An Inverness pensioner who was mugged and struck with a metal pole said she forgives her 22-year-old attacker and hopes she can be rehabilitated in jail.
Lena Clarke, 79, was left covered in blood as she had her handbag stolen on a walk home from church in a quiet residential street in the city.
Young mother Mollie Robinson, 22, was jailed for three years earlier this week after a sheriff told Inverness Sheriff Court that she “deliberately targeted” her victim to “satisfy her need for drugs.”
And yesterday her victim, Ms Clarke, who needed three staples for her wound, said: “I am happy with the sentence, yes, but as long as it does her some good.
“I do forgive her. I hope that someone can do something for her and rehabilitate her. Hopefully someone can get her to change her ways.
“I do feel sorry for her, because usually at the age of 22 you should be happy as a person.”
Robinson had followed her target before striking at about 9.45pm on January 25, as Ms Clarke walked home from a Kirk session at Crown Church.
CCTV and several witnesses saw Robinson’s brutal and callous attack in Telford Avenue, and she was arrested within minutes.

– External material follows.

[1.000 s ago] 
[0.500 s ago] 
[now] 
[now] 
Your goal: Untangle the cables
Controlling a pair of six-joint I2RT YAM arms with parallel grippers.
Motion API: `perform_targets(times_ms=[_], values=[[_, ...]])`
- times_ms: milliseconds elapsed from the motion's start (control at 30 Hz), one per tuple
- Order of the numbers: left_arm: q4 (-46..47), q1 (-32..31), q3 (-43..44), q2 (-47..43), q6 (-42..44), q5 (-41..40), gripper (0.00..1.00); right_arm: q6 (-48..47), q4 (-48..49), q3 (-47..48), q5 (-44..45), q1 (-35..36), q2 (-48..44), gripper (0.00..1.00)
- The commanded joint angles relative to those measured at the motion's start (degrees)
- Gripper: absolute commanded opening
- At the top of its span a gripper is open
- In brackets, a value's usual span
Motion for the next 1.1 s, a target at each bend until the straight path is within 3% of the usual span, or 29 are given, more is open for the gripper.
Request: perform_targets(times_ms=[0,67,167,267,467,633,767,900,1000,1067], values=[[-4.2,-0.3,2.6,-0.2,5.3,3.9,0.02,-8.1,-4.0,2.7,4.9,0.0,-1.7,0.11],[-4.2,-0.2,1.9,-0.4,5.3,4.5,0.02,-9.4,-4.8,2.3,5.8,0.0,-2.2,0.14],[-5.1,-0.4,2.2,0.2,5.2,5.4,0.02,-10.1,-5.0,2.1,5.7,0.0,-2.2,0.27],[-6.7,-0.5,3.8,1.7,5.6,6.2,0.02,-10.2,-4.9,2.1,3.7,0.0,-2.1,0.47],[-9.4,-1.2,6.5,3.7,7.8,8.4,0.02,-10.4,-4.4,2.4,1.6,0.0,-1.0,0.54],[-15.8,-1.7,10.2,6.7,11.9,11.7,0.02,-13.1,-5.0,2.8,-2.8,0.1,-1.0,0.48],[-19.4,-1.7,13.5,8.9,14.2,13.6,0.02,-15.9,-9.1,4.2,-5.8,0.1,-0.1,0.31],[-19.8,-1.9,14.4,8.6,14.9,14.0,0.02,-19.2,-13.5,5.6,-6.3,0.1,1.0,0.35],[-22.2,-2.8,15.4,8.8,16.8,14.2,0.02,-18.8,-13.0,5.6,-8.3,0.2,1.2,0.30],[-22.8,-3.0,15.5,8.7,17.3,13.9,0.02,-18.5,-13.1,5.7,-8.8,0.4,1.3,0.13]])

Fiscal Roderick Urquhart told the court that Ms Clarke had recalled hearing footsteps behind her before she “felt a sharp blow to the top of her head with a weapon.”
He added that the victim let out a scream and felt the handbag she was clutching in her hand torn from her grasp as she fell to the ground.
Robinson later told police: “I’ve done something really bad.”
Yesterday, Detective Sergeant Steven MacKenzie said: “I would like to take this opportunity to pay tribute to the victim following her terrifying ordeal, and to the members of the public in their invaluable support of investigations which greatly assisted in speedily identifying the person responsible.
“I hope that this conviction and sentence will send out a clear message that Police Scotland will robustly investigate all violent crimes, helping to ensure we keep people safe and perpetrators brought to justice.”